Directions
For every line of the records below that holds "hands", add one. Give only the final total.

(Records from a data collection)
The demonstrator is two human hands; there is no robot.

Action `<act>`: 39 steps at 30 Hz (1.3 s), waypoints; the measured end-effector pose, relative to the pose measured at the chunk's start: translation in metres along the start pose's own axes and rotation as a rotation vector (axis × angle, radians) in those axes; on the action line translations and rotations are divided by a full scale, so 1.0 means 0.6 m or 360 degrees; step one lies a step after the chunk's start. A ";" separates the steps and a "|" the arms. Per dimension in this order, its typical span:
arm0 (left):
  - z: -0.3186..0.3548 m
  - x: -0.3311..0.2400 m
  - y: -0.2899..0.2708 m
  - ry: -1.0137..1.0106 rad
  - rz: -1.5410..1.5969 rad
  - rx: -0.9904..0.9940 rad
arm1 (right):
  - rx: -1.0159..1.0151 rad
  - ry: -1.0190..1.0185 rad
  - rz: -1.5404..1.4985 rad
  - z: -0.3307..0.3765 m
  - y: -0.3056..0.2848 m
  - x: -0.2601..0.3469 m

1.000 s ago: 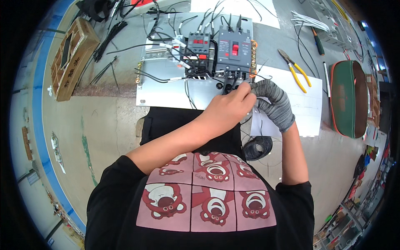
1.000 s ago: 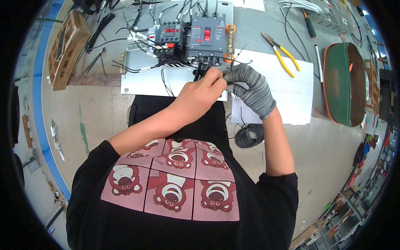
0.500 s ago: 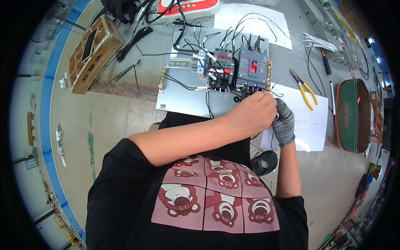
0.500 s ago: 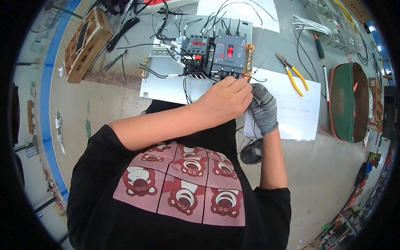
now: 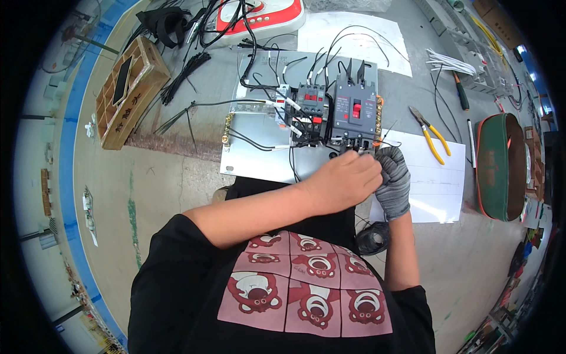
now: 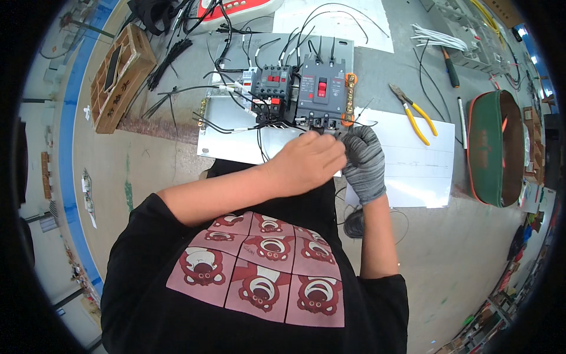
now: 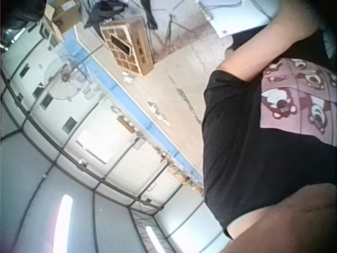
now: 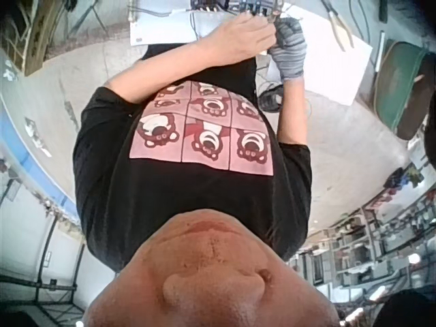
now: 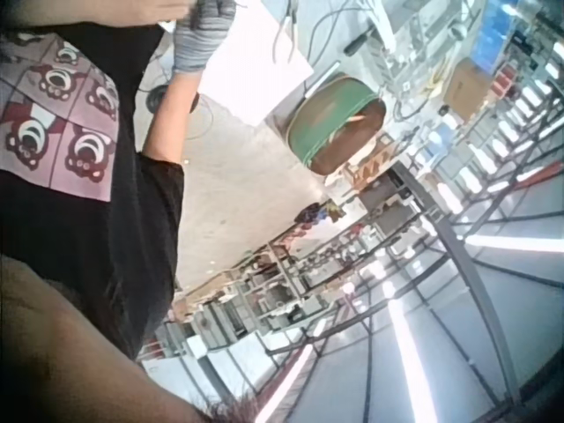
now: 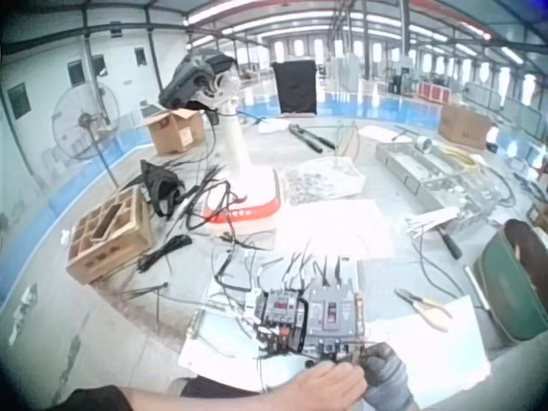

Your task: The person assembles an electrical control panel by stripping wires, inserting them into terminal blocks, and tightening screws. They use pliers and a screwdriver to connect multiple wires to a circuit breaker and other components mounted on a metal plate.

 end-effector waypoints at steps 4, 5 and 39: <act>-0.005 -0.036 0.003 -0.0005 0.0350 -0.0091 | -0.0125 0.0388 -0.0290 0.012 0.030 -0.034; -0.005 -0.040 -0.001 -0.0065 0.0465 0.0031 | -0.0139 0.0340 -0.0113 0.012 0.027 -0.033; -0.119 0.075 -0.036 -0.0870 0.1028 -0.0036 | 0.0079 0.0508 -0.0001 -0.012 -0.005 -0.021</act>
Point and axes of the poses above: each hand's wrist, its own z-axis away from the middle knuckle, its own y-axis out of the palm, x = y × z, the point moved 2 cm from there along -z, towards the middle knuckle, and after that the axes turned 11 degrees about z, right-handed, at the moved point
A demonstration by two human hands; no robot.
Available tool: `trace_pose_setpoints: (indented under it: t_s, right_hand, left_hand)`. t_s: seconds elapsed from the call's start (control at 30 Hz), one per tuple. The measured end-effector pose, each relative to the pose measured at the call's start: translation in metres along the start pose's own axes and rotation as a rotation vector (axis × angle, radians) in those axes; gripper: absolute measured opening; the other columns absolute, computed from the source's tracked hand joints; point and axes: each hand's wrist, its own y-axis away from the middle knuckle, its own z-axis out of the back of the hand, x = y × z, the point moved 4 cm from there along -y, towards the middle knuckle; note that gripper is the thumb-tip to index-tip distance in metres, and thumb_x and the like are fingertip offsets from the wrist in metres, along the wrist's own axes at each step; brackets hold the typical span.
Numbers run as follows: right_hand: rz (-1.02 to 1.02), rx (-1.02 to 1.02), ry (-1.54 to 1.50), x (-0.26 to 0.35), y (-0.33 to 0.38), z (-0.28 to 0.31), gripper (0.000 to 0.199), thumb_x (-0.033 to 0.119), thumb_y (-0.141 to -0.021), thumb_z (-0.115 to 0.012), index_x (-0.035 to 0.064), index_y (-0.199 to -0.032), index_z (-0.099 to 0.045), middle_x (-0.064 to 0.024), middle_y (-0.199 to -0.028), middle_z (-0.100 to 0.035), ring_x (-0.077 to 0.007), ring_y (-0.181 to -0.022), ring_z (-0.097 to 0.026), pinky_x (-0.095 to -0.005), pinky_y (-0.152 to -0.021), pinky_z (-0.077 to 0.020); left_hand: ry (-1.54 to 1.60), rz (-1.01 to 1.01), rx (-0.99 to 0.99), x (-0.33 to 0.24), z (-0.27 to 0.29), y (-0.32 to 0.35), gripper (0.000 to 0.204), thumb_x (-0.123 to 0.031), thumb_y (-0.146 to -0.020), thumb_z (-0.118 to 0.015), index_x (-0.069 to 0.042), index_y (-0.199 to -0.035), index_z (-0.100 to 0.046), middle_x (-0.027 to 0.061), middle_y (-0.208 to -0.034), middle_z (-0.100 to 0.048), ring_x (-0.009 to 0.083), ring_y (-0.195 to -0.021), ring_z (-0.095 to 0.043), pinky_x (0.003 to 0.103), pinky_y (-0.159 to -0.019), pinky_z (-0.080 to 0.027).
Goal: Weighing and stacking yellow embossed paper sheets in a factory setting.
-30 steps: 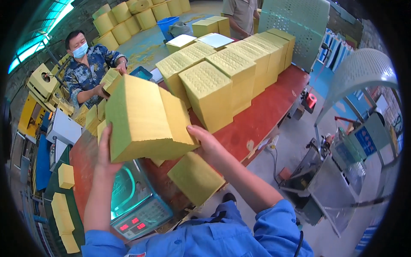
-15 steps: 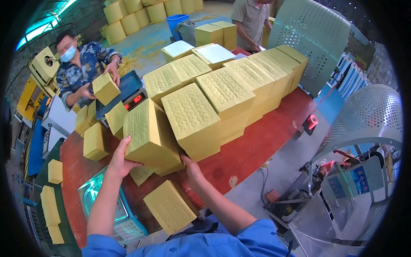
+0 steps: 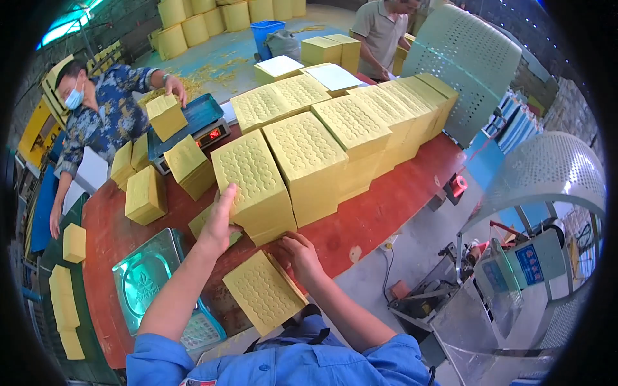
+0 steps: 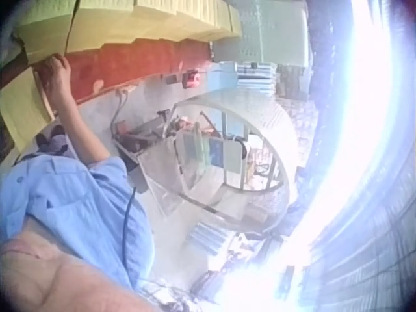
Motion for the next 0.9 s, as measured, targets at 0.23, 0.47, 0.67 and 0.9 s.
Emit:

Expected output
2